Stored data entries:
= Beginning of Section =

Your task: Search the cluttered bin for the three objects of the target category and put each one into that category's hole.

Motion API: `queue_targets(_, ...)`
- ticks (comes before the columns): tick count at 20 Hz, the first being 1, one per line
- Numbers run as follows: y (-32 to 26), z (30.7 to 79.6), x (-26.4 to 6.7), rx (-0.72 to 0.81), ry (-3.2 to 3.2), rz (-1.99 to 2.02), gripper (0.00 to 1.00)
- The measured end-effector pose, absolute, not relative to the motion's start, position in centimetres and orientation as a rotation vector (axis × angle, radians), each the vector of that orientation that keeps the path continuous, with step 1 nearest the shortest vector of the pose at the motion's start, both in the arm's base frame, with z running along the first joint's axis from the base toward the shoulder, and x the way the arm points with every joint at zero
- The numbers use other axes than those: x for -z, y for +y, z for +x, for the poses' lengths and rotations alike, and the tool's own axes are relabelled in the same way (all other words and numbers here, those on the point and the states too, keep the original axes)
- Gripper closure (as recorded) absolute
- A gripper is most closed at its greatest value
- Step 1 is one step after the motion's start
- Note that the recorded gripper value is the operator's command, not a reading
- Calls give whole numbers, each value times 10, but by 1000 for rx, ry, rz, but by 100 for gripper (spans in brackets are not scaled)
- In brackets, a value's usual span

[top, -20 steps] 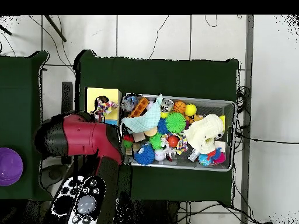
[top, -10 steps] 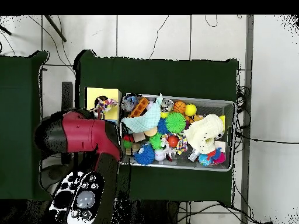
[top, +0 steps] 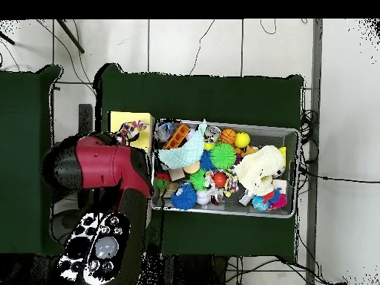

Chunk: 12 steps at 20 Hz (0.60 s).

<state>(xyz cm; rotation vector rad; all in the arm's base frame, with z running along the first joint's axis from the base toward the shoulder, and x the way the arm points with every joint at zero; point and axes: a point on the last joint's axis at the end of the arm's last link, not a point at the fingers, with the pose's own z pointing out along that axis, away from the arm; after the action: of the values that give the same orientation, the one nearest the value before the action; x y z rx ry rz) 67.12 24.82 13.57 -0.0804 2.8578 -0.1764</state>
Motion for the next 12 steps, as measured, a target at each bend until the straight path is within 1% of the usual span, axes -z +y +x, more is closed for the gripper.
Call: queue_targets(12,249,674,-137,174,2839,-80,100)
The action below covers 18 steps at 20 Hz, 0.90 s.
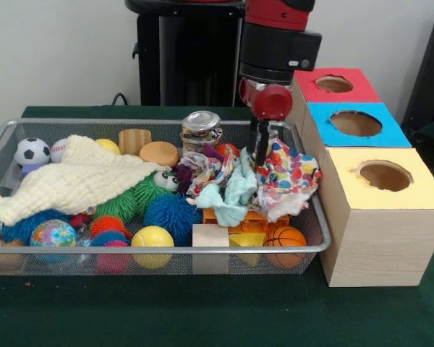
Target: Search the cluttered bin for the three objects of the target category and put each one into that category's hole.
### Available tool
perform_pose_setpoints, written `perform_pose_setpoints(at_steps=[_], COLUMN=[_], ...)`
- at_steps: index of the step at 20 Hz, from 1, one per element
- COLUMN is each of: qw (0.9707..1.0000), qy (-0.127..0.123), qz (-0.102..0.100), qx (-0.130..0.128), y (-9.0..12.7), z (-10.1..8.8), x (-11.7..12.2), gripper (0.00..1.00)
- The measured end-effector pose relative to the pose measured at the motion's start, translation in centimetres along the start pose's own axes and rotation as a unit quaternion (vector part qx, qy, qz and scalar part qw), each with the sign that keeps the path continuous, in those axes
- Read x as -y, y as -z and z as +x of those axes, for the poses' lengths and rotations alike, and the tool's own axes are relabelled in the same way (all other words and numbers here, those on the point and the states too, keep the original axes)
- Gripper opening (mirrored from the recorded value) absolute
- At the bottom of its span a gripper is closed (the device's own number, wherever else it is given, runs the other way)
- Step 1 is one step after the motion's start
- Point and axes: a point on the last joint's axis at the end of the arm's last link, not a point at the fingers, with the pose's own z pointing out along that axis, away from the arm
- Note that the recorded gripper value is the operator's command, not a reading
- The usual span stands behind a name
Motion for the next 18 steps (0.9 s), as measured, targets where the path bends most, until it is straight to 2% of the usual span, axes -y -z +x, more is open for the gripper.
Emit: perform_pose_setpoints(at_steps=[3,11,18], qw=[1.0,0.9999,0.9995], qy=[0.005,0.013,0.021], qz=[-0.002,-0.003,0.011], qx=[-0.004,-0.008,-0.021], y=[0.0,0.1,0.9], z=[0.8,1.0,-0.2], x=[-0.1,-0.1,0.4], gripper=[1.0,1.0,1.0])
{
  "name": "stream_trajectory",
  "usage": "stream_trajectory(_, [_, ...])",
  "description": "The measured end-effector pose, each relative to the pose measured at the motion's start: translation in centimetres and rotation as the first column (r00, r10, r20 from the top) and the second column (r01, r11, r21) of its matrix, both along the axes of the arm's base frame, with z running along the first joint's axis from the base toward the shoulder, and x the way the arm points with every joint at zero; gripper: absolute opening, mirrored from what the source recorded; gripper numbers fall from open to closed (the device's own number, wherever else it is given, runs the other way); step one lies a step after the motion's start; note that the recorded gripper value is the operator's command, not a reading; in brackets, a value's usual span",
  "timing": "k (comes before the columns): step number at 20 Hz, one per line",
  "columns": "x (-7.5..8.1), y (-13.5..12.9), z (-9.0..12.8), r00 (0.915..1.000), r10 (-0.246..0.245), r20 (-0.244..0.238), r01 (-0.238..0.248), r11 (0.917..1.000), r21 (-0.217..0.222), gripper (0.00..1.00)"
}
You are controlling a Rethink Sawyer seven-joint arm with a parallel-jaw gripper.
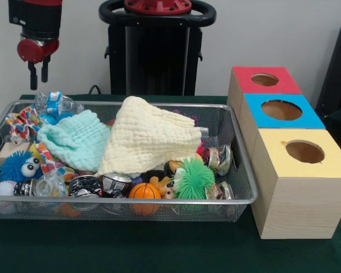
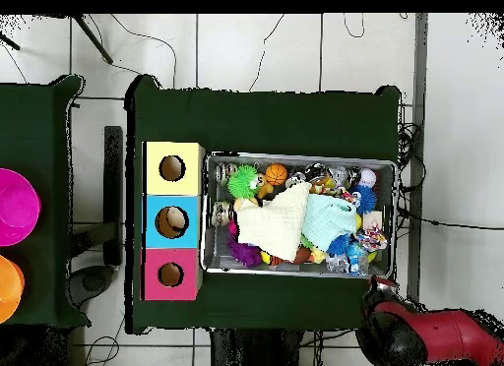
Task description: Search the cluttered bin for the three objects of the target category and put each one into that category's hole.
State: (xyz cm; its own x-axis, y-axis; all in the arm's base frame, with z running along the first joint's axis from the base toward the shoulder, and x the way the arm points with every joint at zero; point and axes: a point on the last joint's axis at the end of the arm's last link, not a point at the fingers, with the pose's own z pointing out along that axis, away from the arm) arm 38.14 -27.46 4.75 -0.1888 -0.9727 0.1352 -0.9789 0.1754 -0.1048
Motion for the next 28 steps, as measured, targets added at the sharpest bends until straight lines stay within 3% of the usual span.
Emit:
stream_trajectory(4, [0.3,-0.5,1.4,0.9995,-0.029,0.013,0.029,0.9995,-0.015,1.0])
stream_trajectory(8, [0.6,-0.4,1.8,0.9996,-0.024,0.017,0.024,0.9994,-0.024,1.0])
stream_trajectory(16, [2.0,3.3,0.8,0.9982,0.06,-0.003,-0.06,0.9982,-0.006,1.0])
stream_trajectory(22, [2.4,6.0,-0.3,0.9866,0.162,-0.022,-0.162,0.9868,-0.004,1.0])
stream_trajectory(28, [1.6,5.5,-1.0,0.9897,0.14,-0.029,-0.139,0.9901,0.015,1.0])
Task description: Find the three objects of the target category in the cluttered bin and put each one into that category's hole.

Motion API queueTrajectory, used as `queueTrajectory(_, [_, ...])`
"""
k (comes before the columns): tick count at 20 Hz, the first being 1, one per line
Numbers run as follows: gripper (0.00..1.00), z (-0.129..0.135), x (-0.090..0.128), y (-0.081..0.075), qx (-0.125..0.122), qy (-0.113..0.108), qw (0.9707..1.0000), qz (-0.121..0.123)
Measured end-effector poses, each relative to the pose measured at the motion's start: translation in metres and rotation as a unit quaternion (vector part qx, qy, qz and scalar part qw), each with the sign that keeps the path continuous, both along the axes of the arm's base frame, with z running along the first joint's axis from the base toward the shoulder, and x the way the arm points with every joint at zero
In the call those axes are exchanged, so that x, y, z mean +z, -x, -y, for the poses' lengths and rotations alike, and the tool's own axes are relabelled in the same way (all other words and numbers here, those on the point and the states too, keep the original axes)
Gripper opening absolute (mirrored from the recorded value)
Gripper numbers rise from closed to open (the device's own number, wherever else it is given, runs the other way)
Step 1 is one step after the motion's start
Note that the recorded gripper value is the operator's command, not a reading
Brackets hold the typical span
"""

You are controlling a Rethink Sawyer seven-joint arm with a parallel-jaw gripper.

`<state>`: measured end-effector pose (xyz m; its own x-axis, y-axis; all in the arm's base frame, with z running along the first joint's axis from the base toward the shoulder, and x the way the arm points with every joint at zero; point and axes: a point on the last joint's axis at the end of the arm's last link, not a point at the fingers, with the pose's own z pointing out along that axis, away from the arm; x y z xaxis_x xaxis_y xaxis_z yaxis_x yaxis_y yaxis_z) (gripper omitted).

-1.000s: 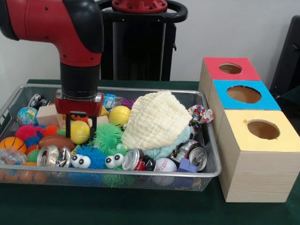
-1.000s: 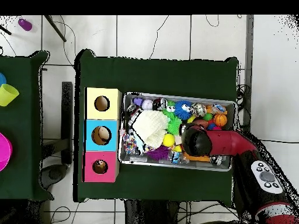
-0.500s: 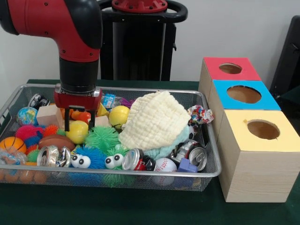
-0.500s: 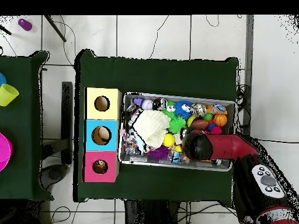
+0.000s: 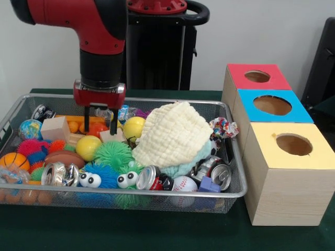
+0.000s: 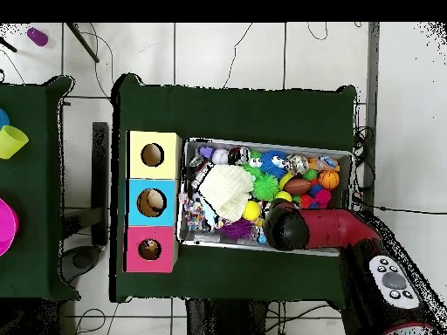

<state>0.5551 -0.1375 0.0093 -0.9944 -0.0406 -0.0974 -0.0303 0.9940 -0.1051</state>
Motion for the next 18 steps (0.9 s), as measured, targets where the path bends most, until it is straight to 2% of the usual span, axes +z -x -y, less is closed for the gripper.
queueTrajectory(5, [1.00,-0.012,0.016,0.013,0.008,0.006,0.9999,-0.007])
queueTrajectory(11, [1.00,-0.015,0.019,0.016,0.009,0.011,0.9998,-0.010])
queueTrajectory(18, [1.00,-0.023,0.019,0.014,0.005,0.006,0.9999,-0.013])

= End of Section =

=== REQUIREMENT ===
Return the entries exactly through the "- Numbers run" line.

=== ANSWER TO THIS TASK ===
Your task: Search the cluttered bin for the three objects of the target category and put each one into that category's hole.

Motion API: `queue_targets(_, ...)`
- ticks (comes before the columns): tick count at 20 Hz, the first being 1, one per line
- Numbers run as follows: y (-32 to 26), z (30.7 to 79.6), x (-26.4 to 6.7), rx (-0.72 to 0.81), ry (-3.2 to 3.2), rz (-1.99 to 2.02), gripper (0.00 to 1.00)

The answer contains nothing more.